Она взглянула на меня, как будто испугавшись чего-то, и тут я взял ее за плечи и привлек к себе. Я хотел было поцеловать ее, но она уперлась руками мне в грудь, и ничего не оставалось, как только вымученно пошутить, и дыхание мое при этом было тихим и прерывистым:
— Тебе ведь уже восемнадцать.
Она судорожно рассмеялась, а потом сильно прижалась губами к моим губам, так что чуть не укусила меня.
Потом она спрятала лицо у меня на груди, и так мы простояли какое-то время, я чувствовал, как ее все сильнее бьет дрожь, будто она и в самом деле очень сильно замерзла.
Разжав свои объятия, она оглянулась и посмотрела, не видел ли нас кто-нибудь с поля или с дороги. Потом пригладила рукой мои волосы, и мы пошли назад в деревню.
Вечером в клубе были танцы. Ванда надела белое платье, которое было ей чуть велико, но все равно вид у нее был торжественный, чуть ли не высокомерный, впечатление это еще усиливалось из-за подкрашенных век и помады на губах, и, только когда она легонько погладила меня по плечу, я понял, что это действительно Ванда.
Зал встретил нас шумом голосов, клубами табачного дыма, ритмичными аккордами электрогитары и пивными парами. Было как в обычной студенческой столовке, и я сразу почувствовал себя в своей стихии.

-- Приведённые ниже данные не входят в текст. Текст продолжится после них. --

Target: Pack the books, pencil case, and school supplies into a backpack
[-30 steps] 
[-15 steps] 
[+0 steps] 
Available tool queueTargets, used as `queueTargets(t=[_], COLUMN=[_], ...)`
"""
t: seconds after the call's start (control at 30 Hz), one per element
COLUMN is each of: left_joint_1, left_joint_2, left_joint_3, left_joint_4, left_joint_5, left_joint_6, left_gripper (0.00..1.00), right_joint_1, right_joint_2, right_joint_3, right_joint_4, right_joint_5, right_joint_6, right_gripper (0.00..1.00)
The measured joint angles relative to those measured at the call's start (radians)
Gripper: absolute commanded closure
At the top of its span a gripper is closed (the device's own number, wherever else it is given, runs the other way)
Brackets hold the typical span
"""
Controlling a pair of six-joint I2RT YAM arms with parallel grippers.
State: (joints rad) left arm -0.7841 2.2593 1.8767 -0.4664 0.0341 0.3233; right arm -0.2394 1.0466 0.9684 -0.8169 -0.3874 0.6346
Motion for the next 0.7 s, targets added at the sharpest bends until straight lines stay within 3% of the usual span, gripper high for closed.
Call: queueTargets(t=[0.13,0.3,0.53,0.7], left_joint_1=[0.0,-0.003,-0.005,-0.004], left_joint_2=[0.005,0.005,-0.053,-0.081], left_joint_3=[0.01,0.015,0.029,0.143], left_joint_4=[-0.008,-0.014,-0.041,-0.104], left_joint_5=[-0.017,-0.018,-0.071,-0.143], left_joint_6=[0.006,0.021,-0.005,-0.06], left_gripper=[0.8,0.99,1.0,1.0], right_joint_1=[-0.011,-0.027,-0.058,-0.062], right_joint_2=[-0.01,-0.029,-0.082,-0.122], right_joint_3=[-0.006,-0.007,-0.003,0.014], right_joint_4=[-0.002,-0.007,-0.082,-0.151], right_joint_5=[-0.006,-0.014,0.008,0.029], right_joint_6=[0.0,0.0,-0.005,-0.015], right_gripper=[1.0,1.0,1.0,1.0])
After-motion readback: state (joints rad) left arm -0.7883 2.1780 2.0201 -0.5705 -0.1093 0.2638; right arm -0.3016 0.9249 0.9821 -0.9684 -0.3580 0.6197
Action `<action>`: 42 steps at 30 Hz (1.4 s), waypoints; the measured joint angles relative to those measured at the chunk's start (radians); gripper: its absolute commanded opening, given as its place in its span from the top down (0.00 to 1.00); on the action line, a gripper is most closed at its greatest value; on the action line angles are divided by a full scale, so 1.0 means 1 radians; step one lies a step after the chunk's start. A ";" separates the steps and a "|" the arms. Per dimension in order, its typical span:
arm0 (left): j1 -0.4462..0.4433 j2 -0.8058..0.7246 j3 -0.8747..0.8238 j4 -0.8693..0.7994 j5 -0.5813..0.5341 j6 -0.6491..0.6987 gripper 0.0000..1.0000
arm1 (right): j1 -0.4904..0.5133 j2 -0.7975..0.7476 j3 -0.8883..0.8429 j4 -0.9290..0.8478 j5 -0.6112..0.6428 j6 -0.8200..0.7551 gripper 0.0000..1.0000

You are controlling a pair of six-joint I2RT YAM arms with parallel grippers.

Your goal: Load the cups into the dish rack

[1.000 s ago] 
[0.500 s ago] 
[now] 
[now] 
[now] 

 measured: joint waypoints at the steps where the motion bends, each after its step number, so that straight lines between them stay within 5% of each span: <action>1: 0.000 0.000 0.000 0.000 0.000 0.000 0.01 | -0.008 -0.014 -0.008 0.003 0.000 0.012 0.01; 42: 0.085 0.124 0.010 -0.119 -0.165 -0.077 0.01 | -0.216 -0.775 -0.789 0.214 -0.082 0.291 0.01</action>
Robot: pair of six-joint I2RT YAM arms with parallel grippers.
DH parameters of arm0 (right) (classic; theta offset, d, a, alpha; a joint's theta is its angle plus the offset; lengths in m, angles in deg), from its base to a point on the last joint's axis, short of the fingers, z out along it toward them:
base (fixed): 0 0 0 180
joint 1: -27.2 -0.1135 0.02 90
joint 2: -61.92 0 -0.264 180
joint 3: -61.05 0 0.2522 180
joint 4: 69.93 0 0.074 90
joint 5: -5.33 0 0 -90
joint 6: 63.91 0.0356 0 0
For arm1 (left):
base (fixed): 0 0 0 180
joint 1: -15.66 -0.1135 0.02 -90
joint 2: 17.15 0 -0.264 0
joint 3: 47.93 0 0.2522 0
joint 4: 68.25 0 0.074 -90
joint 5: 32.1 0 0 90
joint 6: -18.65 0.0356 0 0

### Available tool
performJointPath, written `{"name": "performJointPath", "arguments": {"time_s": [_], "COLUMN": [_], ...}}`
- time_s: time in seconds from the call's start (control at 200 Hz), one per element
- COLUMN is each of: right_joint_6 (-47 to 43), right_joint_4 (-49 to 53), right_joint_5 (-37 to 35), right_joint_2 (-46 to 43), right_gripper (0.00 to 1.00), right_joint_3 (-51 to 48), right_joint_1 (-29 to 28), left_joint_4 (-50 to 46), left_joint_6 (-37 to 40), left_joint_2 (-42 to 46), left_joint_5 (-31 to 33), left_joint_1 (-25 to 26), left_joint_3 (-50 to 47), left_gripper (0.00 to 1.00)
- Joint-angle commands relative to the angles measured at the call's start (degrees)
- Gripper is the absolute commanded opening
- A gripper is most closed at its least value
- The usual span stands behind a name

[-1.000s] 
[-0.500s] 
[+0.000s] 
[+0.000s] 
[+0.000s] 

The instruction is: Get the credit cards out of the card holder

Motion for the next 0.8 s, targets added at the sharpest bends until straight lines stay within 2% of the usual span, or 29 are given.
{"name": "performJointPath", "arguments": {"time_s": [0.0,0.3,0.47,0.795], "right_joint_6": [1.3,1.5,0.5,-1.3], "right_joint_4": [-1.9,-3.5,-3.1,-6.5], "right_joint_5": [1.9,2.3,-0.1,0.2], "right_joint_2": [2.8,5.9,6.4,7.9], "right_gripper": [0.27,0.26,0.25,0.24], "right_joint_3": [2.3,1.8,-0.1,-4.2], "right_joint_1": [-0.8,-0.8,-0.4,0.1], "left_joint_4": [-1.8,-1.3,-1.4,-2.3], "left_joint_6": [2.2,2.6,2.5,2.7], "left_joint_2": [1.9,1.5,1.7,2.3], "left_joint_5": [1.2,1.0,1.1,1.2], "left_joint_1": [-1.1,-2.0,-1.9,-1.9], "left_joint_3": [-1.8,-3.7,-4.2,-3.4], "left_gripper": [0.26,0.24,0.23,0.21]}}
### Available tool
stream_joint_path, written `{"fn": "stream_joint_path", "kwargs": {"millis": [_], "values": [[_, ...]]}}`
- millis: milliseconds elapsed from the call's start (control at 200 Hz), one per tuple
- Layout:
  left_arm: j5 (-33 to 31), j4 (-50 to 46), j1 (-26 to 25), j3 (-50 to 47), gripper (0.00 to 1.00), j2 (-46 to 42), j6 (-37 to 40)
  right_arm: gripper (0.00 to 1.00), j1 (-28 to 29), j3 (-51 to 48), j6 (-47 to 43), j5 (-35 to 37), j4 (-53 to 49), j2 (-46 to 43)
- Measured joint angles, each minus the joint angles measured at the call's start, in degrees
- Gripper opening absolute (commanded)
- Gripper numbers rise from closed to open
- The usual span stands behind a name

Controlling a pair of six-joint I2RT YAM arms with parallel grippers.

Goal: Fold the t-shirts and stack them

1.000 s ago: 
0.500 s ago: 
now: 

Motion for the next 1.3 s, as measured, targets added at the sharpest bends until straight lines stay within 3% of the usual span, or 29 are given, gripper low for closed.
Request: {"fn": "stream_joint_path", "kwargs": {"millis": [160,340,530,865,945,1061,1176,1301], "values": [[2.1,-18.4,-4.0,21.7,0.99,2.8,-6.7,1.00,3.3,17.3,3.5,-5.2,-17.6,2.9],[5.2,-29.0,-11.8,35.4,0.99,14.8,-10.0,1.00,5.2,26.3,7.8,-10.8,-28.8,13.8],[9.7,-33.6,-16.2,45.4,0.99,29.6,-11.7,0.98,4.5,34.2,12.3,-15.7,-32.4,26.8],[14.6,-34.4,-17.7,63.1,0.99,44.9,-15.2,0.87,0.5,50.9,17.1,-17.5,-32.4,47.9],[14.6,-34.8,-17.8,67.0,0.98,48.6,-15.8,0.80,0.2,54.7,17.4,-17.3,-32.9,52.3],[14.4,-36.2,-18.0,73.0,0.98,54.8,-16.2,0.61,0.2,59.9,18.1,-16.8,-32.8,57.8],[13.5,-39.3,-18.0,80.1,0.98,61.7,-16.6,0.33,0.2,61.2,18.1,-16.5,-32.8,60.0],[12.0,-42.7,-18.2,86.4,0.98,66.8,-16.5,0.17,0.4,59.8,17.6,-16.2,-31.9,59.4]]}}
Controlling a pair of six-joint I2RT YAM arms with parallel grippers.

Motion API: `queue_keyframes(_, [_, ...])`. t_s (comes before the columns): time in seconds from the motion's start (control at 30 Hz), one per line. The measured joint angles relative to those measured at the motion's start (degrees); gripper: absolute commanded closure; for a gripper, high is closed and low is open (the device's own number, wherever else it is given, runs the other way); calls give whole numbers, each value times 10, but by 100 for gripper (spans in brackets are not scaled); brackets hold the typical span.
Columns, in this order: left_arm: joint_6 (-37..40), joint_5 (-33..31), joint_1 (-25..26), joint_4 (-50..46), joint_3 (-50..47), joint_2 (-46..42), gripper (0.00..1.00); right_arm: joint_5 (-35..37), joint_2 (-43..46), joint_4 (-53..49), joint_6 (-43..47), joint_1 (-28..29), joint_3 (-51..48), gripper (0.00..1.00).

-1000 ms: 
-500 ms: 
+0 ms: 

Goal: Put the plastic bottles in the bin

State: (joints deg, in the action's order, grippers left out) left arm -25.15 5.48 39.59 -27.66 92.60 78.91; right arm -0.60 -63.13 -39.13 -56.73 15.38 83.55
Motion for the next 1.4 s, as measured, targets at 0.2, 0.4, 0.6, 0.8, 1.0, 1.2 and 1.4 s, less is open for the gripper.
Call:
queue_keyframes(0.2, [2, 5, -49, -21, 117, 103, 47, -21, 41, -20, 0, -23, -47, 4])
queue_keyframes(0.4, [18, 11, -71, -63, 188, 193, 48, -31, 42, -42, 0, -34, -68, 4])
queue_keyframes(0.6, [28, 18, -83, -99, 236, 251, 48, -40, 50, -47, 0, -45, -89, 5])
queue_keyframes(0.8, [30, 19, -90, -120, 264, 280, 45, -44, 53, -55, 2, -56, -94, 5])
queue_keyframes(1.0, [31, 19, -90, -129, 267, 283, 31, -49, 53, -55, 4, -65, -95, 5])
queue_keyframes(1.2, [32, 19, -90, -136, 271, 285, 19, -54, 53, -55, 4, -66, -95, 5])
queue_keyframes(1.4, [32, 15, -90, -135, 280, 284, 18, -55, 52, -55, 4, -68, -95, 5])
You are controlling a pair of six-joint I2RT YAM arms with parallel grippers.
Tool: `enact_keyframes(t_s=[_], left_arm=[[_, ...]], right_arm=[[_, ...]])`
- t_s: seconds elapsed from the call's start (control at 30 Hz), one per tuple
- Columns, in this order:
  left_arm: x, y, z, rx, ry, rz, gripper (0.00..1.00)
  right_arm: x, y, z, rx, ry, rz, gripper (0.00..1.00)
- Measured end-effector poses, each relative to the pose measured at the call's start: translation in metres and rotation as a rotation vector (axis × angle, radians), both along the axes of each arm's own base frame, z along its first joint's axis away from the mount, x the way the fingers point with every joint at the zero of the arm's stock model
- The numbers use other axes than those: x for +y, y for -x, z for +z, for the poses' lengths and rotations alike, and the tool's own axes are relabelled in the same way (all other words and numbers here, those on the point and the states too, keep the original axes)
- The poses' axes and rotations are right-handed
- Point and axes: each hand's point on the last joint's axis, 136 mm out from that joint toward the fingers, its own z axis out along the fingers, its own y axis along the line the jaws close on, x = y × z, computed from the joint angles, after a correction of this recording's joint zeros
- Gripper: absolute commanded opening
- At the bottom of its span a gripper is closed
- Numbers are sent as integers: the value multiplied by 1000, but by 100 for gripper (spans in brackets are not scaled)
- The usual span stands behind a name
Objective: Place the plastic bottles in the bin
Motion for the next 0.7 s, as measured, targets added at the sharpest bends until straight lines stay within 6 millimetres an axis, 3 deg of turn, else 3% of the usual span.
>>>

Ванда была слегка ошарашена, но старалась не показывать виду.
Нам помахали двое сподвижников Рихарда, все вместе они работали над усовершенствованием конструкции сеялки, я ответил на их приветствие, но рядом с ними свободных мест не было.
Мы протиснулись к столику, который вклинивался между вешалкой для пальто и большим рассохшимся ларем.
Кельнер тут же принес два пива, и Ванда стала поспешно и жадно пить, даже слегка поперхнулась.
— Хорошо здесь, правда? — быстро сказал я.
— Да, — сказала Ванда, вздохнув.
— Вот видишь, — сказал я, — а ты не хотела идти.
— Да. Ты еще ничего не понял.
— Ах, не говори так, — сказал я и почему-то почувствовал раздражение.
После первого танца кельнер еще раз принес пиво, и опять без малейшего напоминания с моей стороны. И снова Ванда бросилась пить его слишком поспешно и при этом глядела на меня так, будто я должен был ей в чем-то помочь.
— Уж эта раскрутит тебя на выпивку, — громко сказал кто-то за соседним столиком.
— Да ведь все поляки пьяницы, — сказал другой.
— А тем более сейчас, когда она стала взрослой дамой.
— Это уж точно, грудь у нее в порядке.
— Тем городского и взяла.
— Ты, послушай, мы пасем своих козочек сами.
Я взял Ванду за руку, но в глаза ей не посмотрел, я глядел в сторону, и мне было мучительно неловко, хотя сам я не был ни в чем виноват, должно быть, у меня даже выступил пот, лоб покрылся испариной, так глупо все это было.
— Не обращай внимания, — сказал я, но, когда встретился с ней взглядом, понял, какой дешевкой и нелепостью отдавала эта фраза, и тогда я сказал: — Пошли танцевать.
Мы толклись на пятачке вместе с другими, пока оркестр наигрывал «Баттерфляй».
Когда мы снова сели на место, я заметил возле стойки Рихарда; как обычно, он принес с собой собственное пиво, я попросил Ванду подождать минутку, а сам направился к Рихарду, и мы быстро выпили по кружечке светлого. Я был рад встретить его здесь.
— Ну как, — спросил он, — присматриваешь за ней?
— Еще бы, — сказал я.
— Тогда все в порядке, — сказал он.
— Пока, — сказал я.
Рихард взял свой бидон с пивом и еще раз помахал мне, выходя. Обернувшись, я увидел Эриха, тракториста.
— Добрый вечер, — сказал я.
Он расхохотался, перемешав смех с икотой, и сказал, явно забавляясь происходящим:
— Вечер добрый.
— В чем дело? — спросил я.
Мне казалось, что я очень мужественно выдерживаю его взгляд.
— Ни в чем, — медленно ответил он. — Да и в чем может быть дело?
— А я было уже подумал… — сказал я и хотел вернуться назад к столику.